Thursday, June 9, 2016

Quote of the day: Shotgun blues


Indeed, if ever there were a sign of perilous times, this would be it: debates, raging for the past two weeks in prominent media channels, over whether Donald Trump is himself a fascist. Brookings Institution fellow Robert Kagan says it's a fair characterization (“Successful fascism was not about policies but about the strongman, the leader…in whom could be entrusted the fate of the nation.”) Neocon historian Michael Ledeen, in Forbes and elsewhere, says fiddle faddle. ("Being a strong leader isn't enough to make you a fascist.”)

But even this debate is just a spat about how many Nazis can fit on the head of a pin. One scholar looks to 20th-century Europe for dire cautionary tales. The other enumerates the many reasons, from the dictionary of political science, that the comparisons are specious -- all amounting to this:

Robert Kagan: “Look out! He's got a rifle!”

Michael Ledeen: “You fool. That's a shotgun.”

Next: Blam. Blammm.




A few years ago, Kevin Drum summed up one aspect of this situation in this way: If you're denying, you're losing.

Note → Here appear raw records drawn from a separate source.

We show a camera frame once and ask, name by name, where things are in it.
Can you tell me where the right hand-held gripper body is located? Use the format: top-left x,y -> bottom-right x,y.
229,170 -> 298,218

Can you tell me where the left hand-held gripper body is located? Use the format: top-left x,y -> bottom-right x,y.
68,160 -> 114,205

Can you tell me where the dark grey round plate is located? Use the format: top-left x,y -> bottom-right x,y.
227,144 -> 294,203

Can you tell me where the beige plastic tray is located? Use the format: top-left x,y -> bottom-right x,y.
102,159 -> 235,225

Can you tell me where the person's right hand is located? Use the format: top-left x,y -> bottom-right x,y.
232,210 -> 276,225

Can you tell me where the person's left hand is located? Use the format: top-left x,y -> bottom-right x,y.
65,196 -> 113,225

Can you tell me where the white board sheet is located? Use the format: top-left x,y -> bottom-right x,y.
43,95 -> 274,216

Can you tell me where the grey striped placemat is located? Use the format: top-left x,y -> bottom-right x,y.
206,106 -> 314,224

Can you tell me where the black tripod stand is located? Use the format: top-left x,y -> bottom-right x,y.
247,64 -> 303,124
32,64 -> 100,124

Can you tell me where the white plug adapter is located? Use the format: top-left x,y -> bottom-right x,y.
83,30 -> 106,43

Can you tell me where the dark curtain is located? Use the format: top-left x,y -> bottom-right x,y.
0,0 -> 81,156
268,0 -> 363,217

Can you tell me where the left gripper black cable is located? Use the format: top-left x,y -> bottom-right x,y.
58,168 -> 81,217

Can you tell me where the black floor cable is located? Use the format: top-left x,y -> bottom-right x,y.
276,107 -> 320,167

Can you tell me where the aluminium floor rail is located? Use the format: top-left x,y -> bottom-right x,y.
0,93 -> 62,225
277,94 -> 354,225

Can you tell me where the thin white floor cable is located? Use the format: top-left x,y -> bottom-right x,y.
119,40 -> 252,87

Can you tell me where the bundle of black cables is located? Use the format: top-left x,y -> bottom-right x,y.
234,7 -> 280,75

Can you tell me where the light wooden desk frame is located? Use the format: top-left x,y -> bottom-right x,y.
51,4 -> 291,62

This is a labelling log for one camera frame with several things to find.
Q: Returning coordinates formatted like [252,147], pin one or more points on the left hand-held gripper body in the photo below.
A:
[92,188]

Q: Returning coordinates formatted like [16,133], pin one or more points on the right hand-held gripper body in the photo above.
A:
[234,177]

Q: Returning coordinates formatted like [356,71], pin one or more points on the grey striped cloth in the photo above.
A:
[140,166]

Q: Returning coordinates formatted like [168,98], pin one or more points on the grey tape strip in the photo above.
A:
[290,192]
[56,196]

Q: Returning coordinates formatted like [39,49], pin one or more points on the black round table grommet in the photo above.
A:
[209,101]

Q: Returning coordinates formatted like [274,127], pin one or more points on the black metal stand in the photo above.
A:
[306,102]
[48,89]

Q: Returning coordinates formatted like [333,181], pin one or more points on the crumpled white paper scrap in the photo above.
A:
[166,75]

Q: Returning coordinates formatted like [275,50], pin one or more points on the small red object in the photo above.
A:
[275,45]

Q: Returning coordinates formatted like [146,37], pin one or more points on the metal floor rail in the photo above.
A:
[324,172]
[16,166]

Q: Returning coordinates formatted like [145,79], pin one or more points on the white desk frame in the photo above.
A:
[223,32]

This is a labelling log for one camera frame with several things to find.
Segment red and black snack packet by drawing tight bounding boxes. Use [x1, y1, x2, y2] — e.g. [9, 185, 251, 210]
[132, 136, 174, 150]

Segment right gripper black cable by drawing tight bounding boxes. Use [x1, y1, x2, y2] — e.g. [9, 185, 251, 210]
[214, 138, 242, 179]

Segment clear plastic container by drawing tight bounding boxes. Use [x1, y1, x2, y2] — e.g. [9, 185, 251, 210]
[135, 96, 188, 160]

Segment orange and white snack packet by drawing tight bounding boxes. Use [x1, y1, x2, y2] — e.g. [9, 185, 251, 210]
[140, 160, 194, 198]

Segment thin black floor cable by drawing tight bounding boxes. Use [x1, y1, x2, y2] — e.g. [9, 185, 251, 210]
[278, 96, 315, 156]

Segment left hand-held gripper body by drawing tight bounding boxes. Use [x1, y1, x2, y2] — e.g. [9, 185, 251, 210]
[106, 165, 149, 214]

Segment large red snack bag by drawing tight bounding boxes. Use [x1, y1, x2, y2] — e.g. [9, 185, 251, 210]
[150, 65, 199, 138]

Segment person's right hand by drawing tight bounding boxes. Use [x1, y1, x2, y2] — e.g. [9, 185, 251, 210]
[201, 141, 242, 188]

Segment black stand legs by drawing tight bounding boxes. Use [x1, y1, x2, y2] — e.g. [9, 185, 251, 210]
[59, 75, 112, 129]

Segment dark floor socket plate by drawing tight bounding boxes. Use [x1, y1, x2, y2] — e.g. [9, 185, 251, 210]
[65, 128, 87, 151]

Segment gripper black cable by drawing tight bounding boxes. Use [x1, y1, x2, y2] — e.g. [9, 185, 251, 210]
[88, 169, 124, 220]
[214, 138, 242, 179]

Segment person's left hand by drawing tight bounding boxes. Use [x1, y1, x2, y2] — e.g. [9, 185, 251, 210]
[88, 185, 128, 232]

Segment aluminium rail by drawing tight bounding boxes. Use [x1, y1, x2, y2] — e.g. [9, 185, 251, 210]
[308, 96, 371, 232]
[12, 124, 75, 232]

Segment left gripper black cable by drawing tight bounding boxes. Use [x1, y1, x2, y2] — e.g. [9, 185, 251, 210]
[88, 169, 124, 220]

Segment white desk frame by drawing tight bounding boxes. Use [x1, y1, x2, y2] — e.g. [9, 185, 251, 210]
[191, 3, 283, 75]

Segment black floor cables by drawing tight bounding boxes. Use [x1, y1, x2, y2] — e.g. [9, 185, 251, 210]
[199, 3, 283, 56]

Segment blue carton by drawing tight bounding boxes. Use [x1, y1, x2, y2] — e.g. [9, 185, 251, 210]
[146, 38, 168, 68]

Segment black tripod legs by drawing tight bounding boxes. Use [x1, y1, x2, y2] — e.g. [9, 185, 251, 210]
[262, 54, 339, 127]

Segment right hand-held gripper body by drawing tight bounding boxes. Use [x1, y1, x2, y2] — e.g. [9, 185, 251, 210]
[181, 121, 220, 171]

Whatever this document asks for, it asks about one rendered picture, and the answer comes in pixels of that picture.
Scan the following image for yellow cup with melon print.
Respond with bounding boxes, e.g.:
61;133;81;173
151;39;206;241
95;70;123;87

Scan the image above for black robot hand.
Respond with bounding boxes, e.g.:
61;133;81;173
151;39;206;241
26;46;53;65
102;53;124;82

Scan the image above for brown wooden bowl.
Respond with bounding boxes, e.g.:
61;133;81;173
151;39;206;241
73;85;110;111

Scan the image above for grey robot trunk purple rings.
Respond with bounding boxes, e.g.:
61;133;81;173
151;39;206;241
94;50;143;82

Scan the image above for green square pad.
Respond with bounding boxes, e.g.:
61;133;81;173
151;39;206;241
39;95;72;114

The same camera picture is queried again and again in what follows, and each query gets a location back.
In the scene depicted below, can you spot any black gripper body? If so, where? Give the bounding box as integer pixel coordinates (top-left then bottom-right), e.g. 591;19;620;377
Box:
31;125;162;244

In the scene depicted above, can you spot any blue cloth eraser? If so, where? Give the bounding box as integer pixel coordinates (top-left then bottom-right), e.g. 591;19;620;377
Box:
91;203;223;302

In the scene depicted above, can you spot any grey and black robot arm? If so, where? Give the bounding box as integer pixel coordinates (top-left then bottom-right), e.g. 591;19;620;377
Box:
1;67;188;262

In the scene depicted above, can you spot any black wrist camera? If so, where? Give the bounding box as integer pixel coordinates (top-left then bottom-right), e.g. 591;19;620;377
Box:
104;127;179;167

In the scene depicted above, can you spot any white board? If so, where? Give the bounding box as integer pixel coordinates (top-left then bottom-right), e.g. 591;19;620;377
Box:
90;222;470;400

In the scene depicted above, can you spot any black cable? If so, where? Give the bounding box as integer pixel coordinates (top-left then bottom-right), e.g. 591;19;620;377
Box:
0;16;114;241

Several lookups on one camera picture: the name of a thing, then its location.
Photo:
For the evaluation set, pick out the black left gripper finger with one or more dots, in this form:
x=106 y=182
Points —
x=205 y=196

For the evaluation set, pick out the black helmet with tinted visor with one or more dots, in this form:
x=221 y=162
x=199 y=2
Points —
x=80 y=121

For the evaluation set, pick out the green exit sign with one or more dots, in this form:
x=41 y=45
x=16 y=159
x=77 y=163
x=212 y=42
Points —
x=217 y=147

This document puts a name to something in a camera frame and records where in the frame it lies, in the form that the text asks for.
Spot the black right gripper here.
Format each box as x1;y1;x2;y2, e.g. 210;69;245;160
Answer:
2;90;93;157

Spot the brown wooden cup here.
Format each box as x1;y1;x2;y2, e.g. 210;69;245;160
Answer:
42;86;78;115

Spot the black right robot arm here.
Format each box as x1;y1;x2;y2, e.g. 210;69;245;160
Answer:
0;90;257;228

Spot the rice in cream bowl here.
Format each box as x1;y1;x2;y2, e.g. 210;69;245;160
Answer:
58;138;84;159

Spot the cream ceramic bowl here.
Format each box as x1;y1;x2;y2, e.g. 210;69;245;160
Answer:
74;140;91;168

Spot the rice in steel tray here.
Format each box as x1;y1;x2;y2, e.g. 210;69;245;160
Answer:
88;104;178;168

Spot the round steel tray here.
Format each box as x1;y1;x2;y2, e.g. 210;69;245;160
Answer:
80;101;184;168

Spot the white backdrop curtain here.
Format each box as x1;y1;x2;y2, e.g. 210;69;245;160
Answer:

Last month I ran a post on the same general principle.

Another thing illustrated by this exchange is that Donald Trump's prospects for the general campaign are going to be terrible if his management of surrogates is any kind of yardstick.

But the overriding danger, as Bob Garfield points out, is that the members of our political media seem content to watch from the sidelines as the penguins have armed themselves.